**What the task asks**
Return the data that follows exactly, with each line intact.

-*-*-

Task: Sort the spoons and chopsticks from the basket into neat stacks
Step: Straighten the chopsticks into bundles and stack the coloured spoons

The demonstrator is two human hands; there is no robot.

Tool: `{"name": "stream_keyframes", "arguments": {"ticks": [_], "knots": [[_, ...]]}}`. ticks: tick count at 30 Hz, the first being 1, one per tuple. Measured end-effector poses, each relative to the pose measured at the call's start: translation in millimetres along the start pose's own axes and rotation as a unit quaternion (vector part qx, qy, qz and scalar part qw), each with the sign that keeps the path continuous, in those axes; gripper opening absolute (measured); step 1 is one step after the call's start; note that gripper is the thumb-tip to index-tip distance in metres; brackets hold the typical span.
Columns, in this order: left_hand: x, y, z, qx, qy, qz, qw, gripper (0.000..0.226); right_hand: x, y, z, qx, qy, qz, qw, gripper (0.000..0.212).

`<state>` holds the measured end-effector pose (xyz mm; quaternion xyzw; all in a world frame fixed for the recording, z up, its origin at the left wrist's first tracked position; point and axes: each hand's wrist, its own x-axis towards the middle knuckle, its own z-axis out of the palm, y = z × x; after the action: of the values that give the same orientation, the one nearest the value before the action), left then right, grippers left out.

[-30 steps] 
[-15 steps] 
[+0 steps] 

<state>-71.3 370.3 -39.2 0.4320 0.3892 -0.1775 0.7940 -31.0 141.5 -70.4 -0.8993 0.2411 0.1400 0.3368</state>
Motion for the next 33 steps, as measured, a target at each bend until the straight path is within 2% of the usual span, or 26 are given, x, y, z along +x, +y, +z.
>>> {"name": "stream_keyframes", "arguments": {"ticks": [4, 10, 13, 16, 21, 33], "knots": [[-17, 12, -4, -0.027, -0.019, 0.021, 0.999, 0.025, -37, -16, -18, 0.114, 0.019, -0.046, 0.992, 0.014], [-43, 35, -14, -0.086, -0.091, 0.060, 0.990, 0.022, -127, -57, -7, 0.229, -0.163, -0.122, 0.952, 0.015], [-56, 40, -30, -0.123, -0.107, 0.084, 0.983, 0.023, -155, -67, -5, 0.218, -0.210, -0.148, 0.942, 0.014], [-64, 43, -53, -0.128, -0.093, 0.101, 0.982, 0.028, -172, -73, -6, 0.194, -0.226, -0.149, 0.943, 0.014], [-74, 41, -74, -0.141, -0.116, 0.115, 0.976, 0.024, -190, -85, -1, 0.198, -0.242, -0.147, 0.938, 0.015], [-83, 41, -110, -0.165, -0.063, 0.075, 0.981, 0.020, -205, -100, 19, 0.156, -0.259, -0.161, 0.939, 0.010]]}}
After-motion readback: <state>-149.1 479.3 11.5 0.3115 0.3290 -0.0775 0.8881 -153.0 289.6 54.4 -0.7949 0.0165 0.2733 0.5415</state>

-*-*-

**Written answer**
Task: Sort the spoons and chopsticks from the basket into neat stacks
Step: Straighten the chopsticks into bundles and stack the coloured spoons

The demonstrator is two human hands; there is no robot.

Tool: `{"name": "stream_keyframes", "arguments": {"ticks": [_], "knots": [[_, ...]]}}`. ticks: tick count at 30 Hz, the first being 1, one per tuple. Measured end-effector poses, each relative to the pose measured at the call's start: translation in millimetres along the start pose's own axes and rotation as a unit quaternion (vector part qx, qy, qz and scalar part qw), each with the sign that keeps the path continuous, in those axes; gripper opening absolute (measured); step 1 is one step after the call's start; note that gripper is the thumb-tip to index-tip distance in metres; brackets hold the typical span.
Columns, in this order: left_hand: x, y, z, qx, qy, qz, qw, gripper (0.000..0.226); right_hand: x, y, z, qx, qy, qz, qw, gripper (0.000..0.212).

`<state>` holds the measured end-effector pose (xyz mm; quaternion xyzw; all in a world frame fixed for the recording, z up, its origin at the left wrist's first tracked position; point and axes: each hand's wrist, its own x-axis towards the middle knuckle, its own z-axis out of the palm, y = z × x; after the action: of the values that give the same orientation, the one nearest the value before the action), left then right, grippers left out.

[-30 steps] 
[-15 steps] 
[+0 steps] 

<state>-71.3 370.3 -39.2 0.4320 0.3892 -0.1775 0.7940 -31.0 141.5 -70.4 -0.8993 0.2411 0.1400 0.3368</state>
Motion for the next 33 steps, as measured, a target at each bend until the straight path is within 2% of the usual span, or 26 are given, x, y, z along +x, +y, +z.
>>> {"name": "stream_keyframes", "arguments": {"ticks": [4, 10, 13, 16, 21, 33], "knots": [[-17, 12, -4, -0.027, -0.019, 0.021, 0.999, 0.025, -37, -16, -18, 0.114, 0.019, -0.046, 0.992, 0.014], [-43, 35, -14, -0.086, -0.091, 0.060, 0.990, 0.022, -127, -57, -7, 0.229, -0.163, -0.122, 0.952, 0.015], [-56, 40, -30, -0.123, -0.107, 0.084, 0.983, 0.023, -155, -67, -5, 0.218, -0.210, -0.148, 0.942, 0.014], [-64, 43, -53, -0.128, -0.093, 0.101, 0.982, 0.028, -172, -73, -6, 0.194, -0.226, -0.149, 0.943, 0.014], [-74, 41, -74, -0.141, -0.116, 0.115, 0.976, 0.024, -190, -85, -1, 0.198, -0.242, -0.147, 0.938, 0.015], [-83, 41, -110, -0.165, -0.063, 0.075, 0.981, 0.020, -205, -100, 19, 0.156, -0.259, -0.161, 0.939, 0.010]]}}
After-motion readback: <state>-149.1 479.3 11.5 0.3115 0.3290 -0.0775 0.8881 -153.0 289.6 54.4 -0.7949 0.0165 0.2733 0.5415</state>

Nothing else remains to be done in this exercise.